Erdogan soll auch ein Mädchen attackiert haben

Angehörige und gerettete Bergleute warten auf Neuigkeiten von der Rettungsaktion.
Schwere Vorwürfe gegen den Premier nach dem Grubenunglück. 18 Menschen werden noch vermisst.

Bei seinem Besuch im westtürkischen Soma nach dem schweren Grubenunglück soll Ministerpräsident Recep Tayyip Erdogan nach Medienberichten zwei Passanten tätlich angegriffen haben. Ein Opfer sei ein 15-jähriges Mädchen gewesen, berichteten die Zeitung Evrensel und andere Medien am Freitag.

Das Kind sei die Tochter eines Todesopfers des Grubenunglücks und habe Erdogan in Soma als "Mörder meines Vaters" beschimpft. Erdogan habe zudem einen Bergmann geschlagen und als "Ausgeburt Israels" beschimpft.

Keine Strafanzeige

Der Bergmann, Taner Kuruca, bestätigte den Vorfall vom Mittwoch, sagte aber, er wolle keine Strafanzeige stellen, obwohl er auch von den Leibwächtern Erdogans verprügelt worden sei. Erdogan habe die Ohrfeige sicher nicht gewollt. Der Regierungschef hatte Soma am Mittwoch besucht und viele Menschen dort gegen sich aufgebracht, indem er über die angebliche Unvermeidlichkeit von Bergwerksunfällen sprach. "So etwas passiert", sagte er. Daraufhin wurde Erdogans Wagenkolonne von wütenden Demonstranten attackiert, die den Rücktritt des Ministerpräsidenten forderten.

Die Leibwächter Erdogans ließen den 60-jährigen Regierungschef vor der Abfahrt aus der Stadt vor einem Supermarkt aussteigen, wo erneut Parolen gegen die Regierung aufbrandeten.

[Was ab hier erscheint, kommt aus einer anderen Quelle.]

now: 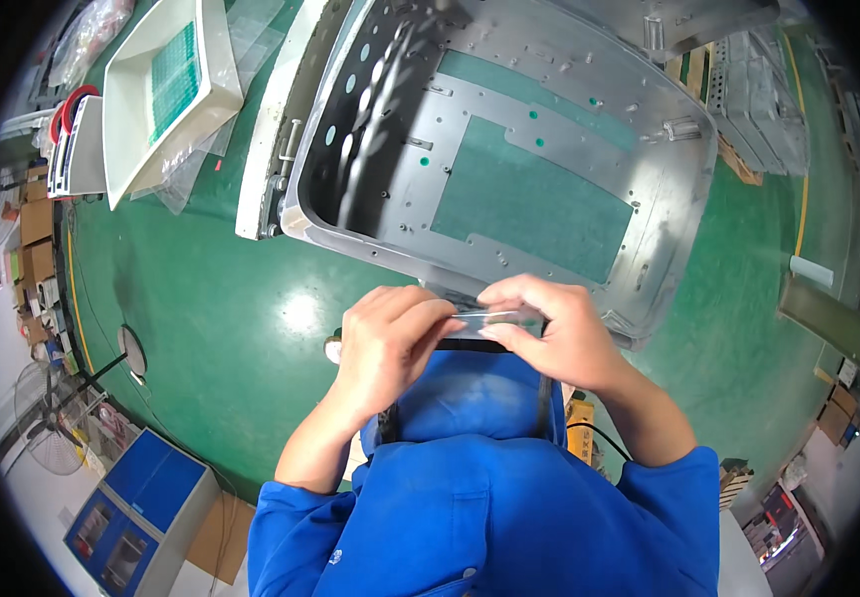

Vor dem Eingang des Geschäfts soll Erdogan die Schläge ausgeteilt haben.

Schläge am Video nicht zu sehen

Videos der Szenen im Internet zeigen Erdogan in einem Pulk von Leibwächtern und Polizisten, doch sind die angeblichen Schläge des Ministerpräsidenten nicht eindeutig zu sehen. Ebenfalls in Soma hatte der Erdogan-Berater Yusuf Yerkel auf einen am Boden liegenden Demonstranten eingetreten. Yerkel erklärte, er sei wegen zahlreicher Beleidigungen außer sich geraten und bedauere den Vorfall.

Türkische Oppositionspolitiker kritisierten Erdogan. "Das ist unser Ministerpräsident, den wir sehr gut kennen. Alle über Manieren belehren, aber sich selbst unverschämt verhalten", sagte der CHP-Politiker Gürsel Tekin. Kritik kam auch aus der ultranationalistischen Partei MHP.Der Exekutivratsvorsitz der Gemeinschaft der Gesellschaften Kurdistans (KCK) veröffentlichte eine Erklärung zur Grabenkatastrophe, in der sie diese als Mord bezeichnet und "im Namen der kurdischen Freiheitsbewegung" den betroffenen Familien und Angehörigen ihr Mitgefühl und Beileid ausdrückt.

Erdogan-Berater entschuldigt sich

Ein Berater Erdogans hat sich unterdessen für Tritte auf einen in der Bergarbeiterstadt Soma am Boden liegenden Demonstranten entschuldigt. "Der Zwischenfall am Mittwoch in Soma tut mir sehr leid", zitierten Medien eine Erklärung von Yusuf Yerkel. Wegen "Provokationen, Beleidigungen und Angriffen" habe er die Selbstbeherrschung verloren (mehr dazu hier).

Erdogan soll auch ein Mädchen attackiert haben
Yusuf Yerkel tritt auf einen Demonstranten ein: Das Bild erregte weltweit Aufsehen.

Schwerstes Grubenunglück

Bei dem Grubenunglück in Soma im Westen der Türkei waren mehr als 280 Menschen gestorben. Mindestens 90 Kumpel wurden am Freitag noch immer vermisst. Die Wut über das Unglück hatte sich dabei zuletzt zunehmend gegen die Regierung Erdogans gerichtet. In Ankara, Izmir und Istanbul gingen zehntausende Menschen auf die Straße. Sie werfen der Regierung vor, Sicherheitsmängel in den Bergwerken der Türkei in Kauf genommen zu haben.